9. En troisième lieu, pour les mêmes raisons que celles indiquées au point 5 du présent arrêt, le préfet de la Moselle n'a pas, en prenant la mesure d'éloignement contestée, méconnu les stipulations de l'article 8 de la convention européenne de sauvegarde des droits de l'homme et des libertés fondamentales ni n'a entachée sa décision d'une erreur manifeste d'appréciation. Par suite, ces moyens doivent être écartés.
En ce qui concerne la décision fixant le pays de destination :
10. En premier lieu, la décision contestée énonce, de manière suffisamment précise, les considérations de droit et de fait sur lesquelles s'est fondé le préfet pour fixer le Maroc comme étant le pays à destination duquel le requérant pourra être reconduit d'office. Le moyen tiré du défaut de motivation de cette décision manque ainsi en fait et doit être écarté.
11. En dernier lieu, pour les mêmes raisons que celles indiquées au point 5, le préfet n'a pas, en prenant la décision contestée, méconnu les stipulations de l'article 8 de la convention européenne de sauvegarde des droits de l'homme et des libertés fondamentales ni n'a entaché sa décision d'une erreur manifeste d'appréciation. Ces moyens doivent donc être écartés.

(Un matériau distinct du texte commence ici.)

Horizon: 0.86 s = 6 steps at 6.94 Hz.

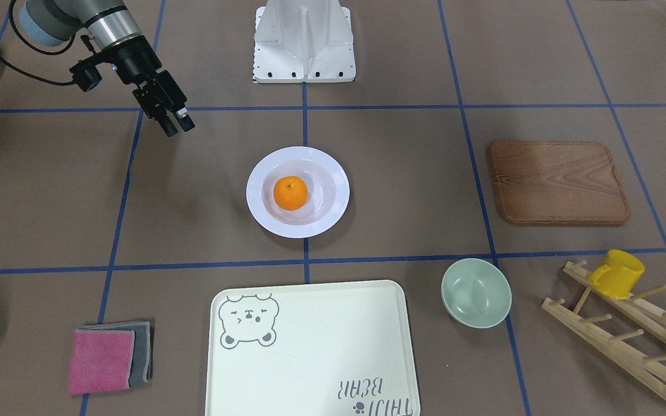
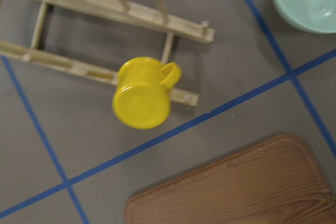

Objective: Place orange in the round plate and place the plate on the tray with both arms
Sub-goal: 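Withdraw the left arm while the right arm moves toward the white plate, then grasp the rim of the white plate nearest the robot with the right gripper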

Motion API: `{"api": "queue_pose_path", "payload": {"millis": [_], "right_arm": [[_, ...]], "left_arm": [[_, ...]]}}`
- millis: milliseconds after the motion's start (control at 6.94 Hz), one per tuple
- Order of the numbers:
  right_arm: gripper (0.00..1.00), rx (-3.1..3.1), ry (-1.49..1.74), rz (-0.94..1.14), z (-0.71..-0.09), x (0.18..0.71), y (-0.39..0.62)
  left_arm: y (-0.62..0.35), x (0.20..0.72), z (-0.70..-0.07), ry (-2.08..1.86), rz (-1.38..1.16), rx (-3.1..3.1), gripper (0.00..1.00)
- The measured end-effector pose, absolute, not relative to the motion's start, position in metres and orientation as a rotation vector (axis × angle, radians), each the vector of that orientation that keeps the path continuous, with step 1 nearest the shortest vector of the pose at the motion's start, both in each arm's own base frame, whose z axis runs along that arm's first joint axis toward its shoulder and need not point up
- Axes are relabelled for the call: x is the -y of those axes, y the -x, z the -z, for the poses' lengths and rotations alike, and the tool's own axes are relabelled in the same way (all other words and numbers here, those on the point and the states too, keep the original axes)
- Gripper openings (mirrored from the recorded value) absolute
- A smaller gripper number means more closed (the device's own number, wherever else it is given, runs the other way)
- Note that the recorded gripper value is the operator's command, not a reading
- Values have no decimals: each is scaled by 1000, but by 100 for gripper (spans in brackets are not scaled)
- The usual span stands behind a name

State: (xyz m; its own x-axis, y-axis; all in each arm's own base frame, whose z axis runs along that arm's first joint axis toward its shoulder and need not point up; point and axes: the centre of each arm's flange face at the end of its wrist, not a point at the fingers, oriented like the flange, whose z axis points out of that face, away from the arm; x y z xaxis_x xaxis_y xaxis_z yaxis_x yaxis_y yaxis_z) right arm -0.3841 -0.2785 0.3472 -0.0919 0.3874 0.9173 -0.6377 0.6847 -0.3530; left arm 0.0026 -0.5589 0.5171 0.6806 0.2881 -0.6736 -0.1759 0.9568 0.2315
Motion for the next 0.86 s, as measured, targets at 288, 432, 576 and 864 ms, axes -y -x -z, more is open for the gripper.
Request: {"api": "queue_pose_path", "payload": {"millis": [288, 432, 576, 864], "right_arm": [[100, 1441, -166, -929, -331, 250, 447], [97, 1432, -133, -961, -314, 247, 491], [94, 1419, -100, -1006, -305, 246, 527], [77, 1399, -77, -1058, -305, 248, 562]], "left_arm": [[43, 543, -572, -93, -151, -829, 99], [51, 531, -588, -83, -130, -834, 99], [57, 522, -597, -76, -114, -835, 99], [63, 513, -606, -67, -96, -836, 99]]}}
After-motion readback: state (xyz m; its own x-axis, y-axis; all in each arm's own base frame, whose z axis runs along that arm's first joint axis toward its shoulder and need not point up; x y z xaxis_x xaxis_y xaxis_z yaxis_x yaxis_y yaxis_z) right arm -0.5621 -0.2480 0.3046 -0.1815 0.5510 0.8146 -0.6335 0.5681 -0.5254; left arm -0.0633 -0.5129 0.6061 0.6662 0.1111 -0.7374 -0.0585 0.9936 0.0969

12. Il résulte de tout ce qui précède que M. B... n'est pas fondé à soutenir que c'est à tort que, par le jugement attaqué, le tribunal administratif de Strasbourg a rejeté sa demande.
Sur les conclusions à fin d'injonction et d'astreinte :
13. Le présent arrêt, qui rejette les conclusions tendant à l'annulation de l'arrêté attaqué, n'implique aucune mesure particulière d'exécution. Par suite, les conclusions susvisées ne peuvent être accueillies.
Sur l'application des dispositions de l'article L. 761-1 du code de justice administrative :
14. L'Etat, qui n'est pas la partie perdante dans la présente instance, ne saurait être condamné à verser à l'avocat de M. B... une somme en application de ces dispositions.
D E C I D E :
Article 1er : La requête de M. B... est rejetée.
Article 2 : Le présent arrêt sera notifié à M. C... B... et au ministre de l'intérieur.
Copie en sera adressée au préfet de la Moselle.